Ingest first (raw data capture), then validate consent (GDPR requirement), then train (only on consented data). DVC's DAG ensures immutable ordering. MLflow tags are applied at training time so the compliance metadata lives alongside the model artifact.
Wrong vs Right
# ❌ No compliance tracking
stages:
train:
cmd: python train.py --input /tmp/data --output model.pkl
outs:
- model.pkl
# Later: regulator asks where this model's data came from
# Answer: 'I don't know, it was in /tmp' # ✅ Full compliance chain
stages:
train:
cmd: python train.py --input data/consented --output models/v1 --log-compliance
deps:
- data/consented # DVC tracks this hash immutably
outs:
- models/v1
meta:
compliance_approved: true
data_version: "${dvc dag hash}" # Immutable link to source
audit_enabled: true
# MLflow logs compliance tags at runtime
mlflow.set_tags({
'compliance_approved': 'true',
'data_version': data_hash,
'consent_verified': 'true',
'retention_deadline': deadline_date
})
mlflow.log_artifact('audit_log.json') Tool vitals
dvc remote list && dvc dag && mlflow.log_param('compliance_data_version', ...) .dvc/config, dvc.yaml, MLflowfile.yml dvc dag --full && mlflow runs search --experiment-name prod --filter-string 'tags.compliance_approved = True' Integration notes
DVC provides immutable data versioning (prevents 'someone deleted the source data'), MLflow provides run-time audit logs (what model was trained on what data), and container logging (centralized access logs for data stores) complete the picture.
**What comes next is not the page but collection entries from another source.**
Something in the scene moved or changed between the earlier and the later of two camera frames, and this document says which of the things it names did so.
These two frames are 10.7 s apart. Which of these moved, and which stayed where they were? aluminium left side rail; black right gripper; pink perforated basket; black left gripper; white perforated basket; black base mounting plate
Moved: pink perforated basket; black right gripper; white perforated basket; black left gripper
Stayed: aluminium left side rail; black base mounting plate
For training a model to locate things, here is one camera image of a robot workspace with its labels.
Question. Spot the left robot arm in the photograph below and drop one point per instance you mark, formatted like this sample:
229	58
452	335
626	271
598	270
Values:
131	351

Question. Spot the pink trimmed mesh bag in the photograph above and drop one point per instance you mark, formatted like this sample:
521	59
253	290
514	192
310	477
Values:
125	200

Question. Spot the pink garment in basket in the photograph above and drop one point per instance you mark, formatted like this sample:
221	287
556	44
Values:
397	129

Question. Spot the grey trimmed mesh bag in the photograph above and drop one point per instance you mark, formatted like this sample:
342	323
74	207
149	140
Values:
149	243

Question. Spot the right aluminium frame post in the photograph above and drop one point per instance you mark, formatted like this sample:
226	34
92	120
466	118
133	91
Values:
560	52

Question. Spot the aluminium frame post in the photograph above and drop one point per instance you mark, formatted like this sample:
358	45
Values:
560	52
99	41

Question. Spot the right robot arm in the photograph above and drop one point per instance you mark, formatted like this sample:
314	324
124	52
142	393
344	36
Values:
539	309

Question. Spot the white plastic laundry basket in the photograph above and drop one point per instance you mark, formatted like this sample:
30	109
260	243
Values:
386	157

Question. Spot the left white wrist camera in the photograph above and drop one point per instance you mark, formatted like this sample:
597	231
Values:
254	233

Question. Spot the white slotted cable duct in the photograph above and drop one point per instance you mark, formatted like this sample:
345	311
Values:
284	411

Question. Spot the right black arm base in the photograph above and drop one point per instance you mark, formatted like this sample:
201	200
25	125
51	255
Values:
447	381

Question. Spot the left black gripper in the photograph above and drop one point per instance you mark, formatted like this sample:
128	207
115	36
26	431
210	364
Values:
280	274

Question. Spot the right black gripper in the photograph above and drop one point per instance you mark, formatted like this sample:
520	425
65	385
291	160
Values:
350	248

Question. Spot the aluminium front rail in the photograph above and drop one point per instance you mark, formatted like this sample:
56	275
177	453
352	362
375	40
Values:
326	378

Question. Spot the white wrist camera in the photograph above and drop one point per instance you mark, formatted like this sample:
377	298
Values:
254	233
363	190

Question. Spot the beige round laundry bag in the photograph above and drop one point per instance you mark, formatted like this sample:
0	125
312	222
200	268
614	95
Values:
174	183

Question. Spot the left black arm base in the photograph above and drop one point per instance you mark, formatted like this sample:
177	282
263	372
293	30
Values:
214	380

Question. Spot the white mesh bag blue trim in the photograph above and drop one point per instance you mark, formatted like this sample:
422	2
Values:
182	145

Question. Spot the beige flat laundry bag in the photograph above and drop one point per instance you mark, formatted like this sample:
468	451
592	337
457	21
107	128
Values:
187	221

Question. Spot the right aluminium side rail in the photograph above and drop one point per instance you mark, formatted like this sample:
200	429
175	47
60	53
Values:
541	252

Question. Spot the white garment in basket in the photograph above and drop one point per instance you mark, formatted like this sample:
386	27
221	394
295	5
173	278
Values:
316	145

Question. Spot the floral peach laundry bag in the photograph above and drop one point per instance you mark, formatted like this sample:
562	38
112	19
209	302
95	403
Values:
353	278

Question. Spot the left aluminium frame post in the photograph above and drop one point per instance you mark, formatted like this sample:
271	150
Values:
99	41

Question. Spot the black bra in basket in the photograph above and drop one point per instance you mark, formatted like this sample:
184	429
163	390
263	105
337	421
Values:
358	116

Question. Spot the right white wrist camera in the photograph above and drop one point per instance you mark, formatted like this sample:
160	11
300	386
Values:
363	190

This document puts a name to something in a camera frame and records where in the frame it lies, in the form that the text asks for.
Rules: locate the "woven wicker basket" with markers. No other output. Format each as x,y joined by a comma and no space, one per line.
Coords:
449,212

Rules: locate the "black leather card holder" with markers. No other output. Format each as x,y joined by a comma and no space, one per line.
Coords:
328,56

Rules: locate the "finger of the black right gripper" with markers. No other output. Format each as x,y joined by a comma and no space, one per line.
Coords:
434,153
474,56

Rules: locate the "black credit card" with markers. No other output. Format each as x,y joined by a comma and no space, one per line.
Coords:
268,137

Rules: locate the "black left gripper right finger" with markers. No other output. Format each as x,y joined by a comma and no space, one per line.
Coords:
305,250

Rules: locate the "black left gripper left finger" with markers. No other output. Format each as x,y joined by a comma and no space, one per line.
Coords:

Together: DVC = data lineage, MLflow = model-to-data traceability, logging = access audit trail.
Migration path
If moving away: Delta Lake (Databricks) provides similar ACID + lineage for data warehouses. For model registry, Neptune or Weights & Biases offer compliance-first audit trails. The pattern (versioned data + tagged experiments + access logs) is universal; only the tooling changes.
Cost model
DVC Community is free; DVC Cloud is $0.03/GB/month for remote storage. MLflow OSS is free; MLflow Databricks Enterprise adds RBAC and SOC 2 compliance features ($3-5/DBU). Cloud object storage (S3, GCS, Azure Blob) charges per GB stored. Budget 50-200GB/month for typical ML pipelines with compliance logging.
Common gotcha
DVC tracks data commits with content hashes, but if you push model artifacts to MLflow without linking the exact DVC data version, auditors cannot verify which dataset trained which model. Always log the DVC commit hash to MLflow tags at training time: `mlflow.set_tag('dvc_data_commit', dvc_commit_hash)`. Without this bridge, compliance becomes impossible.
Team adoption
Day 1: Add a .dvc/config with your compliance vault (S3 bucket with object lock enabled). Week 1: Require all pipelines to pass dvc dag --check-consistency in CI/CD. Week 2: Add MLflow compliance tag validation to your model promotion gate: no model can move to production without 'compliance_approved=true'. Week 4: Centralize access logs to ELK or CloudWatch and wire them to your compliance dashboard.
Experienced dev note
Add a compliance_checkpoint stage before training that logs 'this data passed GDPR validation at time T with hash H.' Then MLflow tags reference that checkpoint ID instead of the raw data version. This decouples compliance validation from training: you can retrain on already-approved data without re-validating consent.
Check your understanding
Why must the DVC data commit hash be logged to MLflow tags? What audit scenario does this solve that DVC alone cannot?
Show answer hint
DVC proves 'what data version exists' but not 'which specific data version trained model X.' MLflow proves 'what code trained model X' but not 'what data it used.' Only linking them (via tags) allows a regulator to ask 'show me the exact data that trained model V3' and get a verifiable answer.